WHAT IS NEEDED - Give the data again in full, without pictures.

━━ DATA BELOW ━━

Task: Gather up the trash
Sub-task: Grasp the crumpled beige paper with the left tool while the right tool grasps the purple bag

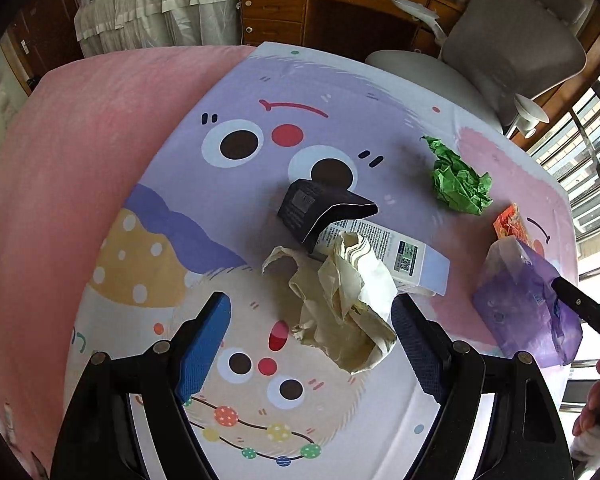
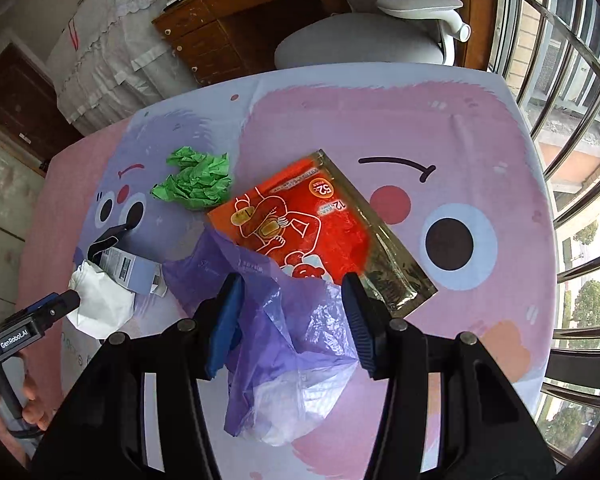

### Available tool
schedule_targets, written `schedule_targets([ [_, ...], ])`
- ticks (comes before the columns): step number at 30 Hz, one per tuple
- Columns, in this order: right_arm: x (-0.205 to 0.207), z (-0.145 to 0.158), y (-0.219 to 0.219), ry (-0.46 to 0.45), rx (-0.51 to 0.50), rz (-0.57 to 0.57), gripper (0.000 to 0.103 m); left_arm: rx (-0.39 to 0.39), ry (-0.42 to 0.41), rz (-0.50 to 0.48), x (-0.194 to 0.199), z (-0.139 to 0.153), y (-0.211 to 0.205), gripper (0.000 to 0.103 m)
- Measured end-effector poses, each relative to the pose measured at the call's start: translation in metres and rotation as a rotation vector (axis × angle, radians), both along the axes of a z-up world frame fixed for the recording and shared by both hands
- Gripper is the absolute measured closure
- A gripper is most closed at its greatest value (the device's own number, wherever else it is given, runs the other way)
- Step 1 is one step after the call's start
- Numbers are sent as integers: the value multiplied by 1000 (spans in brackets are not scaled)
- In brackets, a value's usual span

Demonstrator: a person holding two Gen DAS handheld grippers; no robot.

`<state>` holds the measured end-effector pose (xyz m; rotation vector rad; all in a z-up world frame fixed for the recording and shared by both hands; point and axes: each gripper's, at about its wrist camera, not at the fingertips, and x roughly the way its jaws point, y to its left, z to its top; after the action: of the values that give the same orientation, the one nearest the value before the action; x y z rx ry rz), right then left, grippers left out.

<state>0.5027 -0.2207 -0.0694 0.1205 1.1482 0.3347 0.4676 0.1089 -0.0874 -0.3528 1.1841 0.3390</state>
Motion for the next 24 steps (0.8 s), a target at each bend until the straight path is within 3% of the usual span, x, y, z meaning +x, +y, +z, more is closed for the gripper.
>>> schedule_targets([
  [6,-17,-32,23,29,-22,110,56,-18,48,-19,4,-24,0,19],
  [11,-28,-35,27,13,3,145,56,-48,74,-25,5,-44,1,19],
  [15,-40,-23,32,6,36,173,55,-90,66,-34,9,-54,-1,21],
  [18,-42,-14,41,-4,19,203,47,-117,68,-50,13,-60,-8,35],
  [24,-64,23,62,-100,1,278,47,-86,46,-82,14,-65,-19,44],
])
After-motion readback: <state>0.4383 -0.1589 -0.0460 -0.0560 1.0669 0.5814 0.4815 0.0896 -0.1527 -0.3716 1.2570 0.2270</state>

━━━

WRITTEN ANSWER -
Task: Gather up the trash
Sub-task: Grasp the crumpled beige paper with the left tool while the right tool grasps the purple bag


### Available tool
schedule_targets, written `schedule_targets([ [_, ...], ])`
- ticks (comes before the columns): step number at 30 Hz, one per tuple
- Columns, in this order: right_arm: x (-0.205 to 0.207), z (-0.145 to 0.158), y (-0.219 to 0.219), ry (-0.46 to 0.45), rx (-0.51 to 0.50), rz (-0.57 to 0.57), gripper (0.000 to 0.103 m); left_arm: rx (-0.39 to 0.39), ry (-0.42 to 0.41), rz (-0.50 to 0.48), x (-0.194 to 0.199), z (-0.139 to 0.153), y (-0.211 to 0.205), gripper (0.000 to 0.103 m)
- Measured end-effector poses, each relative to the pose measured at the call's start: translation in metres and rotation as a rotation vector (axis × angle, radians), both along the axes of a z-up world frame fixed for the recording and shared by both hands
- Gripper is the absolute measured closure
- A gripper is most closed at its greatest value (the device's own number, wherever else it is given, runs the other way)
- Step 1 is one step after the call's start
- Numbers are sent as integers: the value multiplied by 1000 (spans in brackets are not scaled)
- In brackets, a value's usual span

Demonstrator: a person holding two Gen DAS handheld grippers; no robot.

`<state>` holds the measured end-effector pose (xyz m; rotation vector rad; all in a z-up world frame fixed for the recording and shared by both hands; point and axes: each gripper's, at about its wrist camera, not at the fingertips, and x roughly the way its jaws point, y to its left, z to its top; after the action: of the values that give the same orientation, the one nearest the value before the action; x y z rx ry rz), right then left, grippers left out.

<state>0.5027 -0.2207 -0.0694 0.1205 1.1482 0.3347 0.4676 0.1089 -0.0874 -0.3528 1.1841 0.3390</state>
Motion for the next 24 steps (0.8 s), a target at each bend until the straight path is within 3% of the usual span, x, y, z meaning +x, +y, +z, more is closed for the gripper.
>>> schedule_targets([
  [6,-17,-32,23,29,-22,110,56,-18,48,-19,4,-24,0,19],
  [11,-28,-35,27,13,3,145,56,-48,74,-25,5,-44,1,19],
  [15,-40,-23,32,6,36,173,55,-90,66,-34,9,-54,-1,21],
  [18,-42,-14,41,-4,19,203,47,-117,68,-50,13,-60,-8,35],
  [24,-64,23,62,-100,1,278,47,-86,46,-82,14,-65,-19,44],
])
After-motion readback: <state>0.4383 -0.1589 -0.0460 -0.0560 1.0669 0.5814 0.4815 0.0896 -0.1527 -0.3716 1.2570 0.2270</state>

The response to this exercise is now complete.